Microsoft Radius Logs

  • Determine whether you or another member of your organization has SQL Server 2000 or SQL Server 2005 relational database development experience and you understand how to use these products to create, modify, administer, and manage SQL Server databases.

  • Determine whether SQL Server is installed on the NPS or on a remote computer.

  • Design the stored procedure that you will use in your SQL Server database to process incoming XML files that contain NPS accounting data.

  • Design the SQL Server database replication structure and flow.

  • Determine the application or applications that you want to use to view accounting data and produce reports.

  • Plan to use network access servers that send the Class attribute in all accounting-requests. The Class attribute is sent to the RADIUS client in an Access-Accept message, and is useful for correlating Accounting-Request messages with authentication sessions. If the Class attribute is sent by the network access server in the accounting request messages, it can be used to match the accounting and authentication records. The combination of the attributes Unique-Serial-Number, Service-Reboot-Time, and Server-Address must be a unique identification for each authentication that the server accepts.

  • Plan to use network access servers that support interim accounting.

  • Plan to use network access servers that send Accounting-on and Accounting-off messages.

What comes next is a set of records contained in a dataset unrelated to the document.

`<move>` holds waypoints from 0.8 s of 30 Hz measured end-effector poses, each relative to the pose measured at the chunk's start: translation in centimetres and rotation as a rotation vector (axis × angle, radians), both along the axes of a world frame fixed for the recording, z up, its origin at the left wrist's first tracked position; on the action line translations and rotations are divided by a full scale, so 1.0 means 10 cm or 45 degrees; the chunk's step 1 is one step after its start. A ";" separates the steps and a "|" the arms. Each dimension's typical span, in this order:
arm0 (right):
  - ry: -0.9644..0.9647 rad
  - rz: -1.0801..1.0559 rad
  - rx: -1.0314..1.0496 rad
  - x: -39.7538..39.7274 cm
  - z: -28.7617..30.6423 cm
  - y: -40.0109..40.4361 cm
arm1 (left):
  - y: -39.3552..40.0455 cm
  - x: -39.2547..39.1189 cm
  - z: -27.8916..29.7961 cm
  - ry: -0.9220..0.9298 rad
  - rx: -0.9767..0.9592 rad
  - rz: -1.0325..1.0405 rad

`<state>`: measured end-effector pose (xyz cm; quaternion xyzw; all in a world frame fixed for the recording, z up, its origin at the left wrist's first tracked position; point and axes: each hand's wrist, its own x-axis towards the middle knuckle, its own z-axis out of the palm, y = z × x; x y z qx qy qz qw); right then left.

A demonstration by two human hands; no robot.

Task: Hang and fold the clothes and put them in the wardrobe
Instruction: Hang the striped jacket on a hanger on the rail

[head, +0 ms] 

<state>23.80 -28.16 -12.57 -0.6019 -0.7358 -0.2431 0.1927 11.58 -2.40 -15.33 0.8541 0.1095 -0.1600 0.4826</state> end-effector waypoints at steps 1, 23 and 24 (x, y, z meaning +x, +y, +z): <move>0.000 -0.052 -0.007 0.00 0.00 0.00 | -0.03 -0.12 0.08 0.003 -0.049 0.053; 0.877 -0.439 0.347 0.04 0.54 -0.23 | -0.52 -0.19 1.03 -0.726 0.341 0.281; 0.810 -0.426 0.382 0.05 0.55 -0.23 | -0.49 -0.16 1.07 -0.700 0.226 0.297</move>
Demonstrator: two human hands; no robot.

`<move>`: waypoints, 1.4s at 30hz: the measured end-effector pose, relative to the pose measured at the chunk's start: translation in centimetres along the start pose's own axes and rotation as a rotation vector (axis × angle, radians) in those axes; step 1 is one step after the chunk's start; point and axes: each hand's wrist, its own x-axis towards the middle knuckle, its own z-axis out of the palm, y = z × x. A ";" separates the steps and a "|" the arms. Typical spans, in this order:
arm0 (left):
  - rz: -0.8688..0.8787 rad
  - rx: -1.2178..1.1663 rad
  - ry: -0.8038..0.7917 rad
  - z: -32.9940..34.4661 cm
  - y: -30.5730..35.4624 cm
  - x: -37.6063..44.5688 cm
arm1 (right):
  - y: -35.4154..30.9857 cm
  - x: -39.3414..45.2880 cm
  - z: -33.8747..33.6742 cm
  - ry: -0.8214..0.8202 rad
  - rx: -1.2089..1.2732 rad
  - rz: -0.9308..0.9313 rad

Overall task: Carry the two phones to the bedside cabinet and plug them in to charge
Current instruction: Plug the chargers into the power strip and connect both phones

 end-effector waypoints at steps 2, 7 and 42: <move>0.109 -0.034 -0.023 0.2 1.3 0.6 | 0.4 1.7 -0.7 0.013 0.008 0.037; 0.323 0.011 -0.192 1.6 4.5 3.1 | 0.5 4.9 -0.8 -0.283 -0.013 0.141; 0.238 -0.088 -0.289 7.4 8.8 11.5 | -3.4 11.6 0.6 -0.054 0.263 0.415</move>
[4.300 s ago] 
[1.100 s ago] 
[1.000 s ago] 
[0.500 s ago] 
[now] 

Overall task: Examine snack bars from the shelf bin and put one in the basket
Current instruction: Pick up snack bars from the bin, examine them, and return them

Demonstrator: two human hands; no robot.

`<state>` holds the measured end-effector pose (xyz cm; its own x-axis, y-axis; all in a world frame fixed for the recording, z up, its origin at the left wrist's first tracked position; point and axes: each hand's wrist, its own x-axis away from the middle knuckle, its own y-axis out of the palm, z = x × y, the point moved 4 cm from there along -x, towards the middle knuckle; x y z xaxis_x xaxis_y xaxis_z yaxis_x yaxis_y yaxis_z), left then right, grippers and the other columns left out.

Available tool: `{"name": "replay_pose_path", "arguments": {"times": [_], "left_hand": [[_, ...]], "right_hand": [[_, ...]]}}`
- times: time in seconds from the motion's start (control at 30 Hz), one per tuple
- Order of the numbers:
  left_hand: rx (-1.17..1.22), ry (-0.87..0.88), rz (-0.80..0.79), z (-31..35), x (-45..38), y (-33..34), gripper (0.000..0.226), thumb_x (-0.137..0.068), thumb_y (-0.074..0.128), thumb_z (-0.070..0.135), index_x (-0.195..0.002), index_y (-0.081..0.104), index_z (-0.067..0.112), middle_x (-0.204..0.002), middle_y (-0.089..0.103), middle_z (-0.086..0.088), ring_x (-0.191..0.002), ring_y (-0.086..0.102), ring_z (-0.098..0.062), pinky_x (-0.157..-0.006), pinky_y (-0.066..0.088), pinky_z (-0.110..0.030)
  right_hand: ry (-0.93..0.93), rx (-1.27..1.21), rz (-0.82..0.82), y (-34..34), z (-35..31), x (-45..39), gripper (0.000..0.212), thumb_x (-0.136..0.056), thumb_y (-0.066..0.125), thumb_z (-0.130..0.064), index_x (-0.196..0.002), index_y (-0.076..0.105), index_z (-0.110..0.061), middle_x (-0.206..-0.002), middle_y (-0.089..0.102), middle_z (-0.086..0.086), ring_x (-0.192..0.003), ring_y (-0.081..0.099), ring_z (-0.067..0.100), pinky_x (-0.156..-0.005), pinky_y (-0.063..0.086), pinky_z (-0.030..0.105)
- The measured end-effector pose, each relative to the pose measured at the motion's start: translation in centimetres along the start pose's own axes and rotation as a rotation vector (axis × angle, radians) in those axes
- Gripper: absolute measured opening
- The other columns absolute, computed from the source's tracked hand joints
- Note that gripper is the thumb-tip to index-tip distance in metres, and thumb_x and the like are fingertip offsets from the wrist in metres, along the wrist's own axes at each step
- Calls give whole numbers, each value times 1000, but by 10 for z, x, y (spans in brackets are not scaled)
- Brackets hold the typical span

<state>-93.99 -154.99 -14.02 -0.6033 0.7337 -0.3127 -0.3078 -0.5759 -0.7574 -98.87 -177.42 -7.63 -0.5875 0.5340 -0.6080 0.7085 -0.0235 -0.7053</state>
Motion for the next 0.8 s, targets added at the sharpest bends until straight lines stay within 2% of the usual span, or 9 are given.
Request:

  • Plan to use network access servers that support the storing and forwarding of accounting data. Network access servers that support this feature can store accounting data when the network access server cannot communicate with the NPS. When the NPS is available, the network access server forwards the stored records to the NPS, providing increased reliability in accounting over network access servers that do not provide this feature.

  • Plan to always configure the Acct-Interim-Interval attribute in network policies. The Acct-Interim-Interval attribute sets the interval (in seconds) between each interim update that the network access server sends. According to RFC 2869, the value of the Acct-Interim-Interval attribute must not be smaller than 60 seconds, or one minute, and should not be smaller than 600 seconds, or 10 minutes. For more information, see RFC 2869, 'RADIUS Extensions.'

  • Ensure that logging of periodic status is enabled on your NPSs.